Homem pássaro
Desde que se conheceram ela sabia que ele era do mundo. Livre e voador. Não era de se prender a nada, nem a ele mesmo. Sabia que ele não iria parar de voar até conhecer cada canto desse planeta. E talvez depois disso, ainda voasse para outros. Então, apesar da conexão que tinham, optaram pela amizade. Colorida, bem verdade. Mas cheia de admiração, respeito, amor, companheirismo e bem-querer.
Era uma quarta cinzenta quando ele mandou mensagem: “estou em São Paulo, vamos nos ver?” Como sempre, nada programado. Não seria ele se não fosse surpreendente. Ela pensava que ele ainda andava pelos pampas Argentinos, as últimas fotos vinham de lá. Mas ao que tudo indica, ele tinha se teletransportado até o Brasil.
A última vez que ele andou por perto, ela recusou o convite.

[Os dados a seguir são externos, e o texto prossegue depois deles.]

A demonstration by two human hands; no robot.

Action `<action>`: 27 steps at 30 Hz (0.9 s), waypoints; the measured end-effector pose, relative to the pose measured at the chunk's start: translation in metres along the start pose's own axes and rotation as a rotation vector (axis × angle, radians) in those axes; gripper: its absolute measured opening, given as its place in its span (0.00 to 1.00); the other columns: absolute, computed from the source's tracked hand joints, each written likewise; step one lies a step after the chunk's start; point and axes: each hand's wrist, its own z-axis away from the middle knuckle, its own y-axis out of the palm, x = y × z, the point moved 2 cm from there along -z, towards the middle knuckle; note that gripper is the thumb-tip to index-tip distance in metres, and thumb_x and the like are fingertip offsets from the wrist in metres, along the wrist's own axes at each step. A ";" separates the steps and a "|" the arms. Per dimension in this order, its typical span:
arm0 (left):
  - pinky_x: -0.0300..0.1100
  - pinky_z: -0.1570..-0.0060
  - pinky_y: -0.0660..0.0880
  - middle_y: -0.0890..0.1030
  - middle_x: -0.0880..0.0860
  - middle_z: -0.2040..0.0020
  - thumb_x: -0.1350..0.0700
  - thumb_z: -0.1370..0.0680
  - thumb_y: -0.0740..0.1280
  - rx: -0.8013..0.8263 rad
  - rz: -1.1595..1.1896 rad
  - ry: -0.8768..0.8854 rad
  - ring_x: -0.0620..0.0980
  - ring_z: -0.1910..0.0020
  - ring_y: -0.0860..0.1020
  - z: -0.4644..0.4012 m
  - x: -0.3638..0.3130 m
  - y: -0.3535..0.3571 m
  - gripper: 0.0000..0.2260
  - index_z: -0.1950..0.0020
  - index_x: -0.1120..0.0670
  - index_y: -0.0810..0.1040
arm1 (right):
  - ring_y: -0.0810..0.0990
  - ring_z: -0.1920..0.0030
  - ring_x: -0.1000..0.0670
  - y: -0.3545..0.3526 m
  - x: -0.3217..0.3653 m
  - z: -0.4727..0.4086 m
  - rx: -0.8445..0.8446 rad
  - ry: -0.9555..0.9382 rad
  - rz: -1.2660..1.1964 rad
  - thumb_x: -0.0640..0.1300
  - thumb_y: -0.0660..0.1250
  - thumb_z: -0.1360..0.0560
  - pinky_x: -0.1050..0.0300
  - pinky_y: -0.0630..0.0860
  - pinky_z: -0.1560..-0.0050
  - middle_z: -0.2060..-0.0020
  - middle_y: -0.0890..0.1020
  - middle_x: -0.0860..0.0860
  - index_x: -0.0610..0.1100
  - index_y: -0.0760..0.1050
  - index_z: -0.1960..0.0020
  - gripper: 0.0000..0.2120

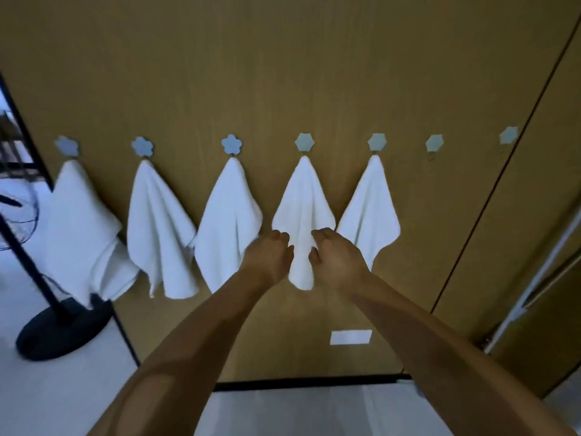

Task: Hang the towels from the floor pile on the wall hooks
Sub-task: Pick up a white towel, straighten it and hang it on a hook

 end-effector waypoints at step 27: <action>0.46 0.44 0.72 0.74 0.57 0.39 0.51 0.18 0.54 -0.065 -0.418 -0.783 0.56 0.41 0.73 0.446 0.369 -0.307 0.15 0.37 0.58 0.71 | 0.74 0.43 0.42 0.026 0.616 0.104 0.142 -0.769 -0.259 0.43 0.55 0.20 0.51 0.72 0.48 0.42 0.74 0.44 0.38 0.70 0.39 0.14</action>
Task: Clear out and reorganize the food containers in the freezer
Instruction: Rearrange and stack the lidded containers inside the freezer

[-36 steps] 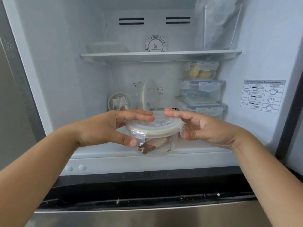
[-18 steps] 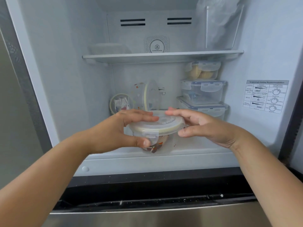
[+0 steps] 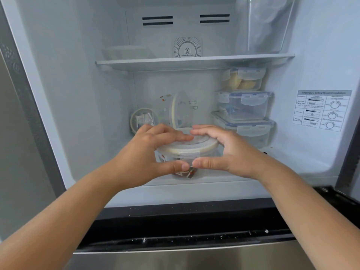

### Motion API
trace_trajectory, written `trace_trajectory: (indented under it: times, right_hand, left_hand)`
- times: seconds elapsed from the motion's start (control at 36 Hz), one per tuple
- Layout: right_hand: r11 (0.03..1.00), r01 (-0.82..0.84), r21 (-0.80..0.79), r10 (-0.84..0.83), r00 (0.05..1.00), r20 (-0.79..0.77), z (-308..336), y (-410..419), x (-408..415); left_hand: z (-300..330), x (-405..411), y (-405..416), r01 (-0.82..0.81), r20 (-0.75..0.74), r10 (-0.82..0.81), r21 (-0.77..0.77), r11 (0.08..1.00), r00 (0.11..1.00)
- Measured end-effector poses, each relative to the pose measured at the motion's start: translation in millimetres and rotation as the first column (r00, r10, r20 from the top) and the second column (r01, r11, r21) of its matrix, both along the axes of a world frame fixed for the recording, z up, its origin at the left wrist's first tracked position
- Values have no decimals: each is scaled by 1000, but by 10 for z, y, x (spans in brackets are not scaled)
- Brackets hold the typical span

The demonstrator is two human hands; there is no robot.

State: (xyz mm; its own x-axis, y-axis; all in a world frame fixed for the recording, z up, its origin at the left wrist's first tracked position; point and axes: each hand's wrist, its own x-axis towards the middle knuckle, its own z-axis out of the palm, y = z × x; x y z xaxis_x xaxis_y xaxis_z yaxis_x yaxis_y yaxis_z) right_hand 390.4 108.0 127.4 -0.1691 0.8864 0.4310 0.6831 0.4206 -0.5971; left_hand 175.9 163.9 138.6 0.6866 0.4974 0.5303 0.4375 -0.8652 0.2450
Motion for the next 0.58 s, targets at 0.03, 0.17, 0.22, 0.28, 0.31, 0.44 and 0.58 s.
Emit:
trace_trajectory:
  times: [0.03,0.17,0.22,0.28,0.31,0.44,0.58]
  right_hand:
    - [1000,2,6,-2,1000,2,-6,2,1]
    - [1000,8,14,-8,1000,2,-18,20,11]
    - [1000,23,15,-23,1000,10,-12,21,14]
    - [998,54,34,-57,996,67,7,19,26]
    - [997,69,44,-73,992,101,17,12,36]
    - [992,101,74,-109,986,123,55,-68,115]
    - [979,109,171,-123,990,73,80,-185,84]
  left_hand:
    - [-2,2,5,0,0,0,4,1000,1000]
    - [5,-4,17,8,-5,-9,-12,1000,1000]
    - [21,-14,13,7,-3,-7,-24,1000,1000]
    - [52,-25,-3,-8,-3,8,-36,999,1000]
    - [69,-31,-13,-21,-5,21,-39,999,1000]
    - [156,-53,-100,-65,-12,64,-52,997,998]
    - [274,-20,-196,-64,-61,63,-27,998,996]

A vida estava corrida e ela estava sem tempo para ouvir histórias da China e do Nepal. Mas dessa vez foi diferente. Sim, a vida continuava corrida, mas a intuição pedia um espaço no meio da falta de tempo, e este espaço era com ele. Pra ele. E por isso ele apareceu.
Mal se encontraram e ele falou: “o que você tem? sei que não está bem. foi por isso que vim. conta aí. o que aconteceu?” Ele acertou, sempre acertava, há alguns dias a ansiedade vinha devorando-a, mastigando seu coração, atrapalhando seu sono, confundindo seus sentimentos, sua memória, seus valores e, principalmente, o valor que ela dava a si mesma. Ela parou, sentiu todo o amor daquele momento, sorriu, viu o brilho dos olhos dela refletirem nos dele e a ansiedade se esvair no ar.
Ela respirou fundo e disse em tom irônico: “O Alaska te fez mal, garanto que não usou filtro solar e por isso ganhou essas rugas. Não se preocupe comigo, estou bem. E pare de tentar adivinhar coisas pelo que lê no meu blog. Sabe que eu sou criativa.” Não, não valia a pena contaminar aquele momento com nada. Algumas relações são tão fortes que merecem ser protegidas como se fossem debilmente frágeis. Mas ele insistiu: “Eu não estava no Alaska, estava na Patagônia. E escuta aqui mocinha criativa, escuta com bastante atenção: você sabe que tem algo que ninguém mais tem. Não sabe? E que temos um pacto de que não importa o quão difícil as coisas fiquem, jamais vamos deixar de acreditar no impossível?”
Ambos compartilhavam uma trajetória cheia de percalços. Ambos foram testados aos seus limites e quando acharam que as coisas não podiam ficar piores, estas ficavam. Eram pós graduados em problemática sem solucionática. Mas sabiam, como ninguém, fazer do tropeço uma dança. Transformar dor em força e raiva em mudança. E por isso, tinham um ao outro.
Aquele moço de traços russos e nome de origem tupi, que não podia ter outro significado, senão pássaro, apareceu naquela quarta cinzenta para lembra-la apenas de que: não é por acaso que as pessoas cruzam nossos caminhos e as conhecemos, tampouco é por acaso que as pessoas permanecem nas nossas vidas. Não é a distância, nem o tempo, nem as dores que carregamos que constroem uma relação. É o significado que damos uns aos outros, e a nós mesmos, que tornam as relações possíveis… ou não.